Sejumlah toko peralatan dapur sudah kami datangi. Namun panci belum juga kami temukan. Kami sempat berpikir, apa kami kembali saja ke tukang panci ke 2, walaupun harga pancinya agak mahal. Namun agaknya tidak mungkin kembali lagi, karena Kami sudah berjalan terlalu jauh.

Kami sempat putus asa dan memilih untuk pulang saja. Namun kami penasaran dengan lorong pasar sebelah timur. Kami susuri lorong tersebut hingga terhenti di satu toko peralatan dapur yang menarik.

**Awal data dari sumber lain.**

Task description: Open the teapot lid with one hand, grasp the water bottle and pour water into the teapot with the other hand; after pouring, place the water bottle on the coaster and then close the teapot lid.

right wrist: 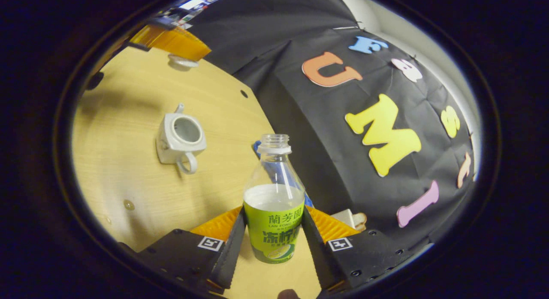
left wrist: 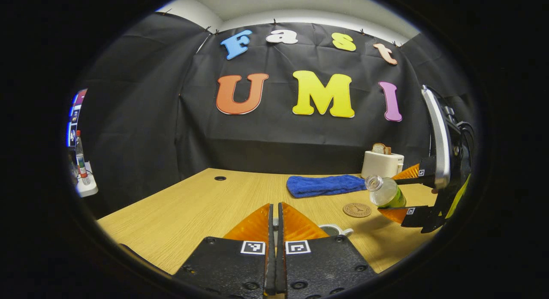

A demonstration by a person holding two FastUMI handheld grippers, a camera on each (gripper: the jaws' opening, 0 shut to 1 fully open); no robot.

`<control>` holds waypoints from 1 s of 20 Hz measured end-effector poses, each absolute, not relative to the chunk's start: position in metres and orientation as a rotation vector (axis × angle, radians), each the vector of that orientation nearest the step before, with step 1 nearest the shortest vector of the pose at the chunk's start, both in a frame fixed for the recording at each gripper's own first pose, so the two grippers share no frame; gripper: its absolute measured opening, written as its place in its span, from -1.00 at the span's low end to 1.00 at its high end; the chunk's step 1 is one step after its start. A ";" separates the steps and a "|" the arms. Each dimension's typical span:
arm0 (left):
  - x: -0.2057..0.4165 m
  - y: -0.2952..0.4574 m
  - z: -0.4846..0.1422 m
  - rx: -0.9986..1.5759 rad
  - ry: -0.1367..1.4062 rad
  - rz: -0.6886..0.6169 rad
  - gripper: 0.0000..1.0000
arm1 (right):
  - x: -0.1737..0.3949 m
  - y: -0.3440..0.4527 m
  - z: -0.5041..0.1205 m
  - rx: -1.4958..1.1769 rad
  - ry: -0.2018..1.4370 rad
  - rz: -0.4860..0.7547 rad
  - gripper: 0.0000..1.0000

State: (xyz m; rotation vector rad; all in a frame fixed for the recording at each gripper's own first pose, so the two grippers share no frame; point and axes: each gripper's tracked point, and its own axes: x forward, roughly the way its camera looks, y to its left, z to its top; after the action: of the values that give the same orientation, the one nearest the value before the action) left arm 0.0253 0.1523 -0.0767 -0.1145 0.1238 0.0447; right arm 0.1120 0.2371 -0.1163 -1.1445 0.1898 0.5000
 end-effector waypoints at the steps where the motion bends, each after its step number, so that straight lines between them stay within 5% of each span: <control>1: 0.025 0.155 -0.078 -0.112 0.122 0.046 -0.94 | 0.113 0.241 -0.113 -1.203 0.156 0.495 0.45; 20: 0.019 0.187 -0.100 -0.108 0.175 0.073 -0.94 | 0.121 0.279 -0.115 -1.625 -0.082 0.491 0.46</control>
State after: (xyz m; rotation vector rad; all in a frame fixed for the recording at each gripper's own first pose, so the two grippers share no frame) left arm 0.0190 0.1867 -0.0999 -0.1079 0.1751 0.0731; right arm 0.1213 0.2791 -0.1149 -1.6249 -0.0821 0.4907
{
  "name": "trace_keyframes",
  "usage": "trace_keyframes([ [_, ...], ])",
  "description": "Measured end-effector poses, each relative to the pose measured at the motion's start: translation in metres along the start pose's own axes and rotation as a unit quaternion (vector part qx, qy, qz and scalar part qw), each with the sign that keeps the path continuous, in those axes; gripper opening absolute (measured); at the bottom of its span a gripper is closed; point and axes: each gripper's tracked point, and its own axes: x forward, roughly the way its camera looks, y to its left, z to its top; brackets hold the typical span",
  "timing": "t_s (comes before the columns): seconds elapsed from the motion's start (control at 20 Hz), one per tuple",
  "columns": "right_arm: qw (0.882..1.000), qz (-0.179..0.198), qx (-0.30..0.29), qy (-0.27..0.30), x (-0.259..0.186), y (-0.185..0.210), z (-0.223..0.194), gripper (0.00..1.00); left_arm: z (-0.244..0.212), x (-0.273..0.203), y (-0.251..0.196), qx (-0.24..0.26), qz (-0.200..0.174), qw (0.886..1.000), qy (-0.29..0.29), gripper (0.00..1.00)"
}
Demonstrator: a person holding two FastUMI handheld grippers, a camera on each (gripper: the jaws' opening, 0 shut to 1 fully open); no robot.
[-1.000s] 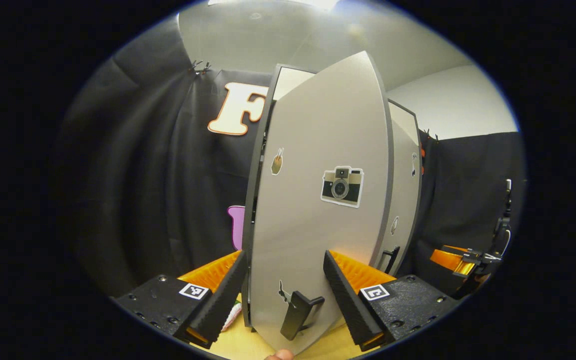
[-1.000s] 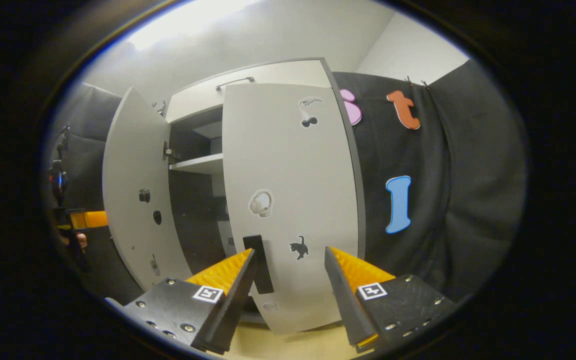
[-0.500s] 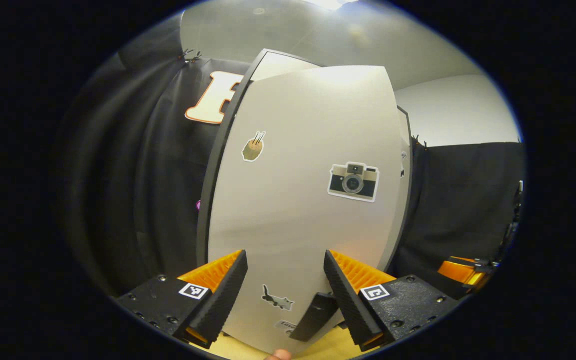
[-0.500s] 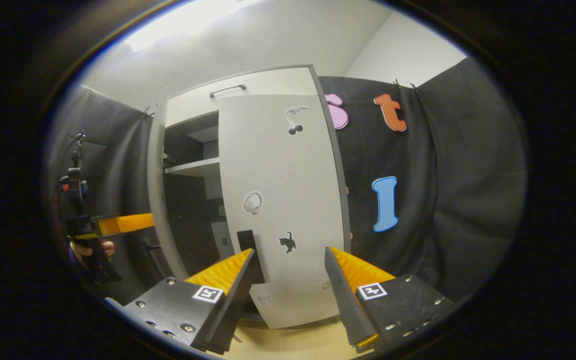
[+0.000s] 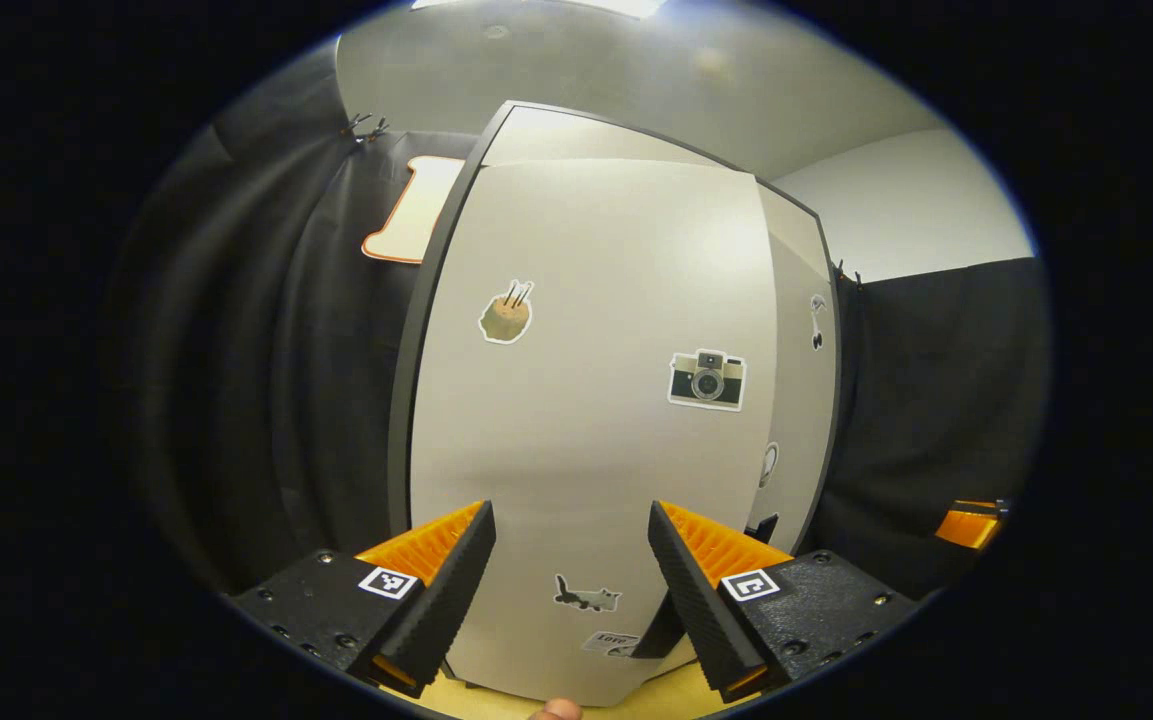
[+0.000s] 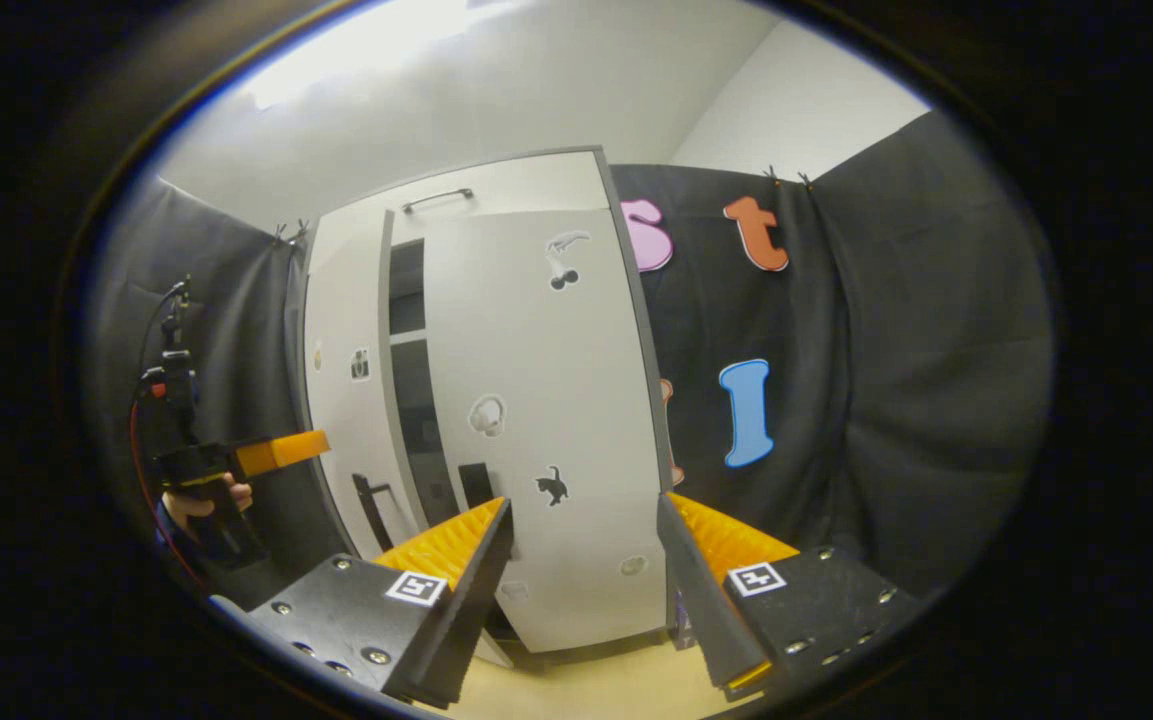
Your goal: Grab one shoe with the right hand and put it into the shoe cabinet, grab the other shoe with the left hand and put it into the shoe cabinet; then close the right door with the right hand and the left door with the left hand.
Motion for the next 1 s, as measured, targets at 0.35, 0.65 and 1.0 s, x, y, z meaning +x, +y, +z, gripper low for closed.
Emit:
trace_keyframes([
  [0.35,0.999,0.002,-0.002,-0.032,-0.010,0.013,0.030,0.87,-0.015,-0.040,-0.002,0.011,0.022,0.999,0.033,0.95],
  [0.65,0.999,-0.002,-0.022,-0.041,-0.017,0.020,0.043,0.87,0.004,-0.083,0.003,0.006,0.054,0.998,0.017,0.95],
  [1.0,0.999,-0.010,-0.025,-0.047,-0.020,0.023,0.047,0.87,0.010,-0.099,0.013,0.005,0.065,0.998,0.004,0.94],
])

Kami masuk dan melihat barang-barang yang cukup bagus. Petugasnya juga rapi, berjenggot tebal, berjubah, berkacamata, dan terlihat terpelajar. Sepertinya orang ini baik. Tutur katanya lembut dan menyapa kami dengan sopan. Bahasanya fusha. Seperti yang sering saya temui di halaqah majlis ilmu.

Ternyata dia orang asli Luxor, sudah lama membuka toko itu. Anaknya empat. Saat pertama kali diajak mengobrol, dia spontan bercerita soal teman-temannya yang orang Indonesia, Malaysia dan Thailand dan sering bertemu ngaji di mesjid Al-Fatah.

“Hum thayyibun. Mereka orang-orang baik.” Komentar dia soal teman-teman Melayunya.

Yang asik, dia benar-benar mengajak kami mengobrol dengan bahasa Arab fusha. Istriku pun senang, karena ikut memahami obrolan kami.

“Bikam hadza assikkin. Pisau ini berapa harganya?” Si istri mulai bertanya.

“Bi itsanain junaih wannishf. 2,5 le.”

Wah, murah. Made in Japan dan Stainless pula. Si istri langsung beli. Bukan hanya itu, kami membeli beberapa peralatan tambahan lain.

Hal ‘inddaka hallah. jual panci kah?” Kami menjelaskan bentuk dan jenis panci yang kami inginkan. Tapi jawabannya cukup mengecewakan.

“Kalau modelnya seperti itu, ada. Tapi baru datang hari Kamis.”

Wah, dua hari lagi. Hm. Kami berdiskusi dan memutuskan untuk kembali lagi dua hari kemudian.

Alhamdulillah. Kami pun berpamitan sembari mencatat memori tentang si tukang panci yang berhasil memikat konsumen dengan harga miring, kualitasΒ  bagus, dan pelayanan ramah. Akhirnya, di toko inilah pepatah “Pembeli adalah raja” kami rasakan πŸ™‚

Toko dan jenis barang yang dijajakan boleh sama, tapi keterampilan memikat pembeli dengan sikap dan keramahan penjual, tergantung pada tingkat pendidikan dan pergaulan di masyarakat.(!)